Küresel sistem nereye gidiyor?
Hepimizin bildiği gibi; Amerikan doları, küresel para birimi olarak güvenli limanda yatırımcıların sığındığı bir itibari para birimiydi. Ancak 1 Nisan’dan bugüne dolar endeksinin yaklaşık yüzde 9 değer kaybettiğine ve piyasanın en çok referans aldığı ABD on yıllıklarının faizinin de yüzde 0,2 puan arttığına, Nasdaq’ın yüzde 17’ye varan düşüşü, Dow Jons Endeksi’nin yüzde 10 aşağı geldiğine şahit oluyoruz. Burada dikkatimizi çeken çok önemli bir konu var ki artık Amerikan varlıklarına ve dolara olan talebin ve güvenin azalması, diğer para birimlerine olan talebin artması. Bu, yatırımcıların Amerikan varlıklarına olan güvenin ciddi bir kayba uğradığına işaret etmekte.
Şimdi belirsizlik içinde
Fed, düşük enflasyon ile dünyadaki tüm ülke merkez bankalarının güvenerek rezerv tutuğu bir sisteme sahip.
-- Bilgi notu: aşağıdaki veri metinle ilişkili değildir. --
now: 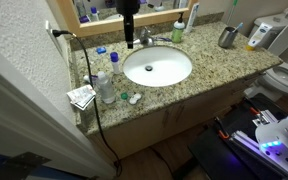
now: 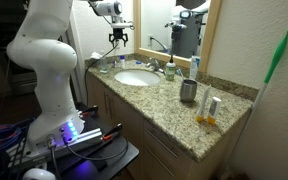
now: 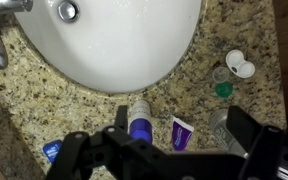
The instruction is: Move the white bottle with a blue lid to the right side of the sink counter
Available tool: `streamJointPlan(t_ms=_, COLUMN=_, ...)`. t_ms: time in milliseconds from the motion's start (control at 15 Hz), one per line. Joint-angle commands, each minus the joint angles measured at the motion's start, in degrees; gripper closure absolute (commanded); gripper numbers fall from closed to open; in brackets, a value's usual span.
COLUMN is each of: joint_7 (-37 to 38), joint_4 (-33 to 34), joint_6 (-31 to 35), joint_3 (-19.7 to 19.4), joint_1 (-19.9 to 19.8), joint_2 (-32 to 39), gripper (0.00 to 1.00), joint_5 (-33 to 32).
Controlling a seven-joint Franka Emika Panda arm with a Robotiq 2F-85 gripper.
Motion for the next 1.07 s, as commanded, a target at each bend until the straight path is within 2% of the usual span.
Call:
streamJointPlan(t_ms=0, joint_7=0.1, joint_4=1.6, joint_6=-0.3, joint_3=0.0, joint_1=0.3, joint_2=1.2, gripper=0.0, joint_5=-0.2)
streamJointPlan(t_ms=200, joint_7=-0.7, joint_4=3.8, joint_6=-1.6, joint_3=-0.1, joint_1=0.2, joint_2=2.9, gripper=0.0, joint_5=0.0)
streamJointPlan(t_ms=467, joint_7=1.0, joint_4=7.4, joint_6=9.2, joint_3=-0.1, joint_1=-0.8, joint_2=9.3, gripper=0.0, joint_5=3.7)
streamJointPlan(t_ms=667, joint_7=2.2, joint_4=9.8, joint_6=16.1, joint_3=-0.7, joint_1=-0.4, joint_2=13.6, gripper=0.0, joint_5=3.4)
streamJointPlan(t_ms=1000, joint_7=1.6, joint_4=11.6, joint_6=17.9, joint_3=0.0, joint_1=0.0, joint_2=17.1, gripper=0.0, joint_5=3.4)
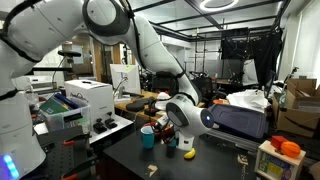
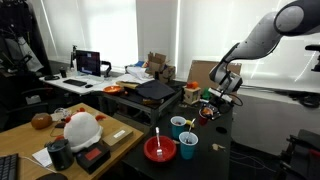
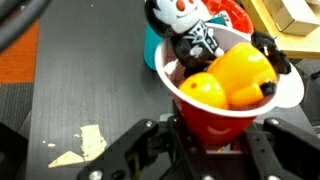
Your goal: Pick the blue cup and pour some of its contents in the bowl
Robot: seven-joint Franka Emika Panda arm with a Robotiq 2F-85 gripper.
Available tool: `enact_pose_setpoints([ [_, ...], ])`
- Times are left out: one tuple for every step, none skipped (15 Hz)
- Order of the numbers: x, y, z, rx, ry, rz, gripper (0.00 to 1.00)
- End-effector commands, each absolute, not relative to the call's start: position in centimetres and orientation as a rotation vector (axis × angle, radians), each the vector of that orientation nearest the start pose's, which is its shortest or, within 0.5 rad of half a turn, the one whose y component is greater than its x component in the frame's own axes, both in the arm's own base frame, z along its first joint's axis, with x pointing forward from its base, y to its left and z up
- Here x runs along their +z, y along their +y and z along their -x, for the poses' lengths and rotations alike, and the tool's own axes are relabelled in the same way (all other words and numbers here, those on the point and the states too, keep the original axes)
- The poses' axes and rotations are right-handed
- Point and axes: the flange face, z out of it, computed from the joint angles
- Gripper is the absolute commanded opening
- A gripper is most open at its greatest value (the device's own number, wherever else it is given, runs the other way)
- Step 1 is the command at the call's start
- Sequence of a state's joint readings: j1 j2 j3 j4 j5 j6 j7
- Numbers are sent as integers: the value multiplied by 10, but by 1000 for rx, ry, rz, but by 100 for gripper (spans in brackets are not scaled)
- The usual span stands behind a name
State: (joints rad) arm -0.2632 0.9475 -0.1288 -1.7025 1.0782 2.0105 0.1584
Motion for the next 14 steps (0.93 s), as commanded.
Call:
enact_pose_setpoints([
  [53,-171,-559,585,1425,1892,8],
  [57,-167,-558,597,1420,1902,8],
  [60,-165,-557,604,1413,1911,8],
  [63,-162,-556,610,1407,1920,8],
  [66,-159,-555,619,1402,1926,8],
  [69,-156,-555,624,1397,1932,8],
  [73,-153,-553,627,1398,1936,8],
  [77,-150,-552,630,1396,1939,8],
  [82,-147,-552,628,1396,1938,8],
  [86,-145,-551,626,1392,1938,8],
  [91,-142,-551,623,1388,1937,8],
  [96,-139,-550,624,1385,1936,8],
  [102,-136,-550,624,1387,1933,8],
  [108,-133,-550,621,1391,1932,8],
])
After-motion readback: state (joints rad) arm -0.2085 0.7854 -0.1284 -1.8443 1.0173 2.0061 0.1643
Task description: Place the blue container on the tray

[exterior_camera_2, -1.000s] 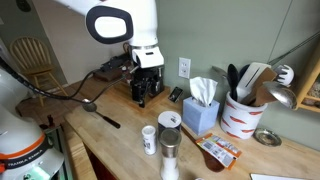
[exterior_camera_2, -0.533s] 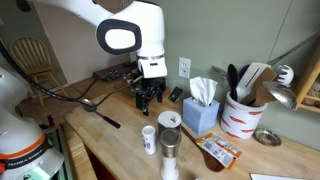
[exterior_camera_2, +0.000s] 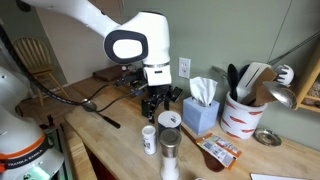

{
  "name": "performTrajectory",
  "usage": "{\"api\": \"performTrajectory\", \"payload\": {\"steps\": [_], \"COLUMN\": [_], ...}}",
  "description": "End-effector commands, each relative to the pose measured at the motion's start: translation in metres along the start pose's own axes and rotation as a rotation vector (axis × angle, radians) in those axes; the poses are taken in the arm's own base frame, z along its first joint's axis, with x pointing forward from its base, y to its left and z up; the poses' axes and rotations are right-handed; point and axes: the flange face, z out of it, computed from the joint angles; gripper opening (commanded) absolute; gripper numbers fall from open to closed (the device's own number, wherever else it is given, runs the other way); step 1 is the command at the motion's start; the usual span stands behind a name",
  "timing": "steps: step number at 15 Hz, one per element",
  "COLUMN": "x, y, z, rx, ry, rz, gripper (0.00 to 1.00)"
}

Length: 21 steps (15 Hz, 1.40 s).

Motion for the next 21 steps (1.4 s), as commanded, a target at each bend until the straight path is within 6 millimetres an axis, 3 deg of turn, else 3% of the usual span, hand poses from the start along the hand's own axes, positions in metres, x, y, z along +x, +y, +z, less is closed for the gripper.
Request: {"api": "performTrajectory", "payload": {"steps": [1, 17, 19, 20, 21], "x": [0.011, 0.028, 0.028, 0.028, 0.028], "y": [-0.002, -0.008, -0.009, -0.009, -0.009], "z": [0.01, 0.024, 0.024, 0.024, 0.023], "rx": [-0.003, -0.008, -0.007, -0.007, -0.008], "ry": [0.038, 0.136, 0.129, 0.128, 0.128], "rz": [0.022, 0.03, 0.027, 0.027, 0.026], "gripper": [1.0, 1.0, 0.82, 0.68, 0.67]}}
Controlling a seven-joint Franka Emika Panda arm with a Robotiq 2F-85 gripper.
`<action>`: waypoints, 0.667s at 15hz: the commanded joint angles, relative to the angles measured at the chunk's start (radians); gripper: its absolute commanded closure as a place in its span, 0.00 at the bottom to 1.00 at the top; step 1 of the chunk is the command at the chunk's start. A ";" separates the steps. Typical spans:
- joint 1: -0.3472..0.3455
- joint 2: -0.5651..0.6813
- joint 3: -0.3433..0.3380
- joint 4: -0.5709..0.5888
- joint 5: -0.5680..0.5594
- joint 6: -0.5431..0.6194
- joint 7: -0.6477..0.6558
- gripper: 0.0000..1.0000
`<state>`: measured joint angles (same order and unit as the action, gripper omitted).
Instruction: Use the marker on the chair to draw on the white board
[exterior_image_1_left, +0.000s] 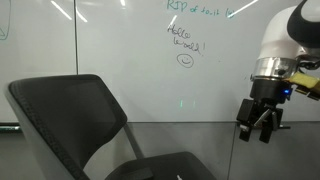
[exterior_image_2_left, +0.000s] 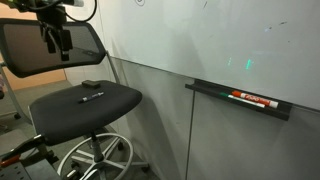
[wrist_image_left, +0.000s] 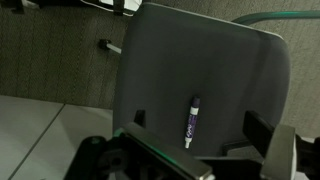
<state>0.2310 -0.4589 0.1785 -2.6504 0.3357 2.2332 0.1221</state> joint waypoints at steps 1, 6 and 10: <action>0.016 0.123 0.043 0.060 -0.038 0.089 -0.017 0.00; 0.027 0.261 0.117 0.112 -0.139 0.210 0.029 0.00; 0.022 0.371 0.159 0.161 -0.286 0.287 0.097 0.00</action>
<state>0.2549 -0.1745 0.3145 -2.5462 0.1527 2.4667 0.1579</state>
Ancak Başkan Trump’ın son dönemde tarifeler ile başlayan tutarsız politikaları, Fed’in güvenilirliğine ciddi bir zarar verdi. Dünyanın hayranlıkla baktığı Amerikan ekonomisi, şimdi belirsizlik içinde enflasyonun ve hatta enflasyon içinde durgunluğun (stagfilasyonun) boyutunu düşünmeye başlamalı.Piyasaların tedirgin olduğu nokta, Trump’ın Amerika’yı tutarlı bir şekilde yönetip yönetemeyeceğine olan şüphe. Enteresan olan, dünyayı yöneten bir gücün, dünya ile dalga geçerek kendi itibarını yerle bir ettiğine şahitlik ediyoruz. Doların küresel reverv para birimi olduğu sistemin mükemmel olduğunu tabii ki söyleyemeyiz ancak yıllardır süre gelmiş bir istikrarlı düzeni var. Altın ve kripto para birimleri devlet desteğinden yoksun. Yeni bir finansal düzenin kurulması çok kolay değil, bu düzenin değişmesinin maliyeti de dünyaya ağır gelebilir.
Bütçeye olan yük artarsa…
Trump, Fed’e faiz indirimi konusunda baskı yapıyor. Bu Fed’in şimdiye kadar karşılaşmadığı bir müdahale. Hem tarifeler hem de bu baskı, Amerikan varlıkları için bir risk primini artırıyor. Amerika’nın önümüzdeki yıl 9 trilyon dolarlık borcu yeniden finanse etmesi gerekiyor. Risk priminin artması, bonolara olan talebi zayıflatırsa bunun etkisi, yüksek borçlanma oranları ve bütçeye olan yükün artması anlamına gelir ki bu, Amerikanın sonunu yaratan en önemli neden olabilir. Korkulan, Amerikan hazinesinde oluşabilecek bir sorunun finansal sistemin geri kalanına yayılabilir ve temerrütlere ve hedge fon patlamalarına neden olabilmesi. Tabii ki böyle bir durumda dünya bundan nasibini alır, bu sadece Amerika için bir trajedi olmaktan çıkar.
Trump’ın dünyayı bilenmeyene itmek yerine bir an önce doların itibarını artırıcı politikalarla kaybettiği itibarını tekrar yakalaması gerekiyor. Yoksa bunun maliyeti dünya için çok ağır olabilir.